If my experience over the last 10 days is any indication, people are still attending music shows in respectable numbers, despite trepidation caused by the coronavirus outbreak.
A February 28 DIY event at Kame Hou$e was about three-quarters full for L.A. electronic-music producers Pod Blotz, Bloom Offering, and Fake Trade. On Thursday, Fred Wildlife Refuge's final event ever drew decent numbers while on Friday, the U.K. and L.A. post-punk groups Shopping and Automatic nearly filled the Sunset Tavern. The innovative Austrian laptop musician/guitarist Fennesz, Britton Powell, and Mamiffer had Columbia City Theater at about 85 percent capacity for a difficult Sunday night slot.
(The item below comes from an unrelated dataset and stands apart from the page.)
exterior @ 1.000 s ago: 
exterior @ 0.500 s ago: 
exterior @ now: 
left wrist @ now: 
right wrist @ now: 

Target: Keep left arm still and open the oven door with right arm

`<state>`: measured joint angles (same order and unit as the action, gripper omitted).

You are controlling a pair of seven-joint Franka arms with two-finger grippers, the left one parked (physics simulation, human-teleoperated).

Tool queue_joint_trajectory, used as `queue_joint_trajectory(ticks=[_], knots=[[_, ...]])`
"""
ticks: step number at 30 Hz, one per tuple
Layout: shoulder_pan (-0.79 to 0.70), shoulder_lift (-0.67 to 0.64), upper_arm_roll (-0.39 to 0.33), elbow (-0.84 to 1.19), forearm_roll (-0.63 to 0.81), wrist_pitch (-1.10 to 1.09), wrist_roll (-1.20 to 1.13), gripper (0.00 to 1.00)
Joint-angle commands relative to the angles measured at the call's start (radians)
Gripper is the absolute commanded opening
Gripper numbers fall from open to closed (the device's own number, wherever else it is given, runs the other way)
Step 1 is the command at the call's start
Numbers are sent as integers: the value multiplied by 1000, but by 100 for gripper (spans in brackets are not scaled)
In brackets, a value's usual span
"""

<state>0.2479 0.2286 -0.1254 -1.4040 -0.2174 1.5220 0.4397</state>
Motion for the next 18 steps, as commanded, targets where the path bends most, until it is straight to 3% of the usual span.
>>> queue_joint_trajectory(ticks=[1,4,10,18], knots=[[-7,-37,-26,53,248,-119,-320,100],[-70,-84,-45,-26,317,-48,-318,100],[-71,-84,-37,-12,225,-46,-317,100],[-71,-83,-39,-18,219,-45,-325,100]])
My colleague Mike Nipper DJed twice over the weekend. He reports that the back room was full at the last ever DUG night on Friday at Lo-Fi, and that 100 punters came to Screwdriver Bar on Saturday for Wig Out. A friend who attended Refused and METZ's March 5 gig at the Showbox said the large venue was about half full for the former concert while for the latter, Hot Snakes, packed out Chop Suey on the same night.
Judging from these observations and anecdotes, fear and paranoia haven't totally spooked clubbers. However, one could definitely detect a more subdued demeanor among many in the crowds. Some people were foolishly still proffering their hands for shaking while more conscientious folks presented elbows for proper hygienic greetings. Back pats often replaced full-blown hugs. Sacrifices were made, but we still had a good time.
Maybe the grim circumstances of COVID-19's spread lent these gatherings a greater air of camaraderie, given that we were braving possible illness and death in order to enjoy nightlife culture.